O limite para enquadramento das empresas no SN – regime tributário diferenciado, simplificado e favorecido aplicável às microempresas e empresas de pequeno porte – é de R$ 4,8 milhões de faturamento. Entretanto, esse limite é válido somente para apuração dos tributos federais. Para fins de apuração do ICMS (estadual) e do ISS (municipal), o limite se mantém em R$ 3,6 milhões, conforme art. 13-A da Lei Complementar nº 123/06.
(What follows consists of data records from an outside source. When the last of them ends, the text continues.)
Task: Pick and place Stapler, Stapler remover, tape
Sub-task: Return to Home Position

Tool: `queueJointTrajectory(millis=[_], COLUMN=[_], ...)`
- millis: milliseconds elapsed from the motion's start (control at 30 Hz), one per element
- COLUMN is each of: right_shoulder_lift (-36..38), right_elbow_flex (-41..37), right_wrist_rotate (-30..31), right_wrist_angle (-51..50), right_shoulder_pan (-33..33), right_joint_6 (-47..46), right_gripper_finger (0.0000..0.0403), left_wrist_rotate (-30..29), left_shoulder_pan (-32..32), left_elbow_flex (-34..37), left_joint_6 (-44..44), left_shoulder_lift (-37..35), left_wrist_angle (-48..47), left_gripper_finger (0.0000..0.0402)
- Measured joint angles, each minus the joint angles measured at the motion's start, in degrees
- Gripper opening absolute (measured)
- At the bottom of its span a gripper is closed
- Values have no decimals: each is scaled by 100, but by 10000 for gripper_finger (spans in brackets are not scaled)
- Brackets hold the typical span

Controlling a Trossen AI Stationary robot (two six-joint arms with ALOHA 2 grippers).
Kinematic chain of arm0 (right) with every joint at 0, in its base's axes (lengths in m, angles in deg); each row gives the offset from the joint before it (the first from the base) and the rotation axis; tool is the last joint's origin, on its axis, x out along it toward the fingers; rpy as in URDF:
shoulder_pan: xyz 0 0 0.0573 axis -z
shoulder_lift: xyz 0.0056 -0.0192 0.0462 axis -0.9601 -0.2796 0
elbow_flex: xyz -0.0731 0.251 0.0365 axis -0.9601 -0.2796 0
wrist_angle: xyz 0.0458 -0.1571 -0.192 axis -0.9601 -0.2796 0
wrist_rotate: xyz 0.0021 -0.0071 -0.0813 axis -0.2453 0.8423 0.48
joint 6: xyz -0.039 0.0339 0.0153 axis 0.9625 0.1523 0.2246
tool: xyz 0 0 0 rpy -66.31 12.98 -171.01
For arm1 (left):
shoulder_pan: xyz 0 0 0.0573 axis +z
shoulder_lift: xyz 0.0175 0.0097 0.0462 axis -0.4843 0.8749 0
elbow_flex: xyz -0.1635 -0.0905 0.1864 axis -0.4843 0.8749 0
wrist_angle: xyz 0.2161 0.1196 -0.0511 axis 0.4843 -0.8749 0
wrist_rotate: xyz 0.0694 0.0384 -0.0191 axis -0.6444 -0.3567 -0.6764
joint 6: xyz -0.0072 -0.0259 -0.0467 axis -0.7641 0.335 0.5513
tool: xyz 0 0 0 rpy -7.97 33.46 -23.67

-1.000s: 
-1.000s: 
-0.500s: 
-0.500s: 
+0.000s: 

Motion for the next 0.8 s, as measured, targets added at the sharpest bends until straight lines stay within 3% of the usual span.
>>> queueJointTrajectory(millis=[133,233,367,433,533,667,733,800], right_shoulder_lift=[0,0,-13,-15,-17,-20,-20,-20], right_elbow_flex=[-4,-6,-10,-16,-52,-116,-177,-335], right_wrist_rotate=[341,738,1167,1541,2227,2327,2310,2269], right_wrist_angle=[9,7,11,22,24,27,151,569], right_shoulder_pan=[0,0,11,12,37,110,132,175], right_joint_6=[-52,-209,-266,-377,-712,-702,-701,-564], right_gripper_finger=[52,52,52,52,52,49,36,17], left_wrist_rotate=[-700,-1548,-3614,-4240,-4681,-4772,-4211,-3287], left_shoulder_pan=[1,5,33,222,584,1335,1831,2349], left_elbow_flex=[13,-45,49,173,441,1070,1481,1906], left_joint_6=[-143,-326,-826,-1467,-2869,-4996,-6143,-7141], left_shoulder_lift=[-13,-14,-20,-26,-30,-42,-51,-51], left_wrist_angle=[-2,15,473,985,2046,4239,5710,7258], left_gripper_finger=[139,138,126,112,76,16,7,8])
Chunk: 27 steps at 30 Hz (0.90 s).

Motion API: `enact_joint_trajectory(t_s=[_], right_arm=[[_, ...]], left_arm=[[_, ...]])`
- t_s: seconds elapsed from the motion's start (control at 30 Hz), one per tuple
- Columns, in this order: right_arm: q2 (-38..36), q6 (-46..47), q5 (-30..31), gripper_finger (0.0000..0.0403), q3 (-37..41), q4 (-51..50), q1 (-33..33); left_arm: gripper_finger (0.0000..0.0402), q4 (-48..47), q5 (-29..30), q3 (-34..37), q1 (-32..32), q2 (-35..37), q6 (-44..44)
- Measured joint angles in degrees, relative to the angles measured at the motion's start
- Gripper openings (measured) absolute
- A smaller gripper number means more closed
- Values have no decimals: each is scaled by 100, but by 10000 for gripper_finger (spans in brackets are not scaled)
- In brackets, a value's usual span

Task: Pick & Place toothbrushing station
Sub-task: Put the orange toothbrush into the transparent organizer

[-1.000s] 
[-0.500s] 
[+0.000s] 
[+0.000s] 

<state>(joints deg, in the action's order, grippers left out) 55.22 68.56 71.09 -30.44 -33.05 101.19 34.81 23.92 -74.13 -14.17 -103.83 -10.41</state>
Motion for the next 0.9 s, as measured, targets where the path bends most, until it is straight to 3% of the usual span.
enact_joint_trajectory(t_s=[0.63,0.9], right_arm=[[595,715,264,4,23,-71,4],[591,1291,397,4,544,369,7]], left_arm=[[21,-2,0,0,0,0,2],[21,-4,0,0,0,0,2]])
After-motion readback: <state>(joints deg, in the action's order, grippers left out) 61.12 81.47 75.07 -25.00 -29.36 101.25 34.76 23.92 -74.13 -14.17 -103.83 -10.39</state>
12 de fevereiro de 2019 Escrito por: Empresas Gaúchas

Escritório gaúcho é responsável pelo assessoramento do primeiro processo de permuta de imóvel do RS

O Grupo Zaffari permuta área da FDRH e investe R$ 23,9 milhões na construção de áreas prisionais, envolvendo uma área de mais de 5.100 metros quadrados anexada à Cadeia Pública de Porto Alegre.

23 de janeiro de 2019 Escrito por: Empresas Gaúchas

Online [Free Watch] Full Movie A Question of Faith (2017)

“Existem três funções que caracterizam o vínculo empregatício. Se a pessoa trabalha de maneira não eventual, ou seja, todos os dias, recebe ordens, sendo subordinado a alguém e se depende economicamente do trabalho, mesmo que não tenha carteira assinada, caracteriza-se o vínculo empregatício”.

9 de março de 2017 Escrito por: Empresas Gaúchas

Indenização por dano moral não cabe em caso de não ingestão de produto impróprio para consumo

A decisão do STJ afirma que “a simples aquisição de um produto contendo corpo estranho, mas que não tenha sido consumido, não configura dano moral indenizável”.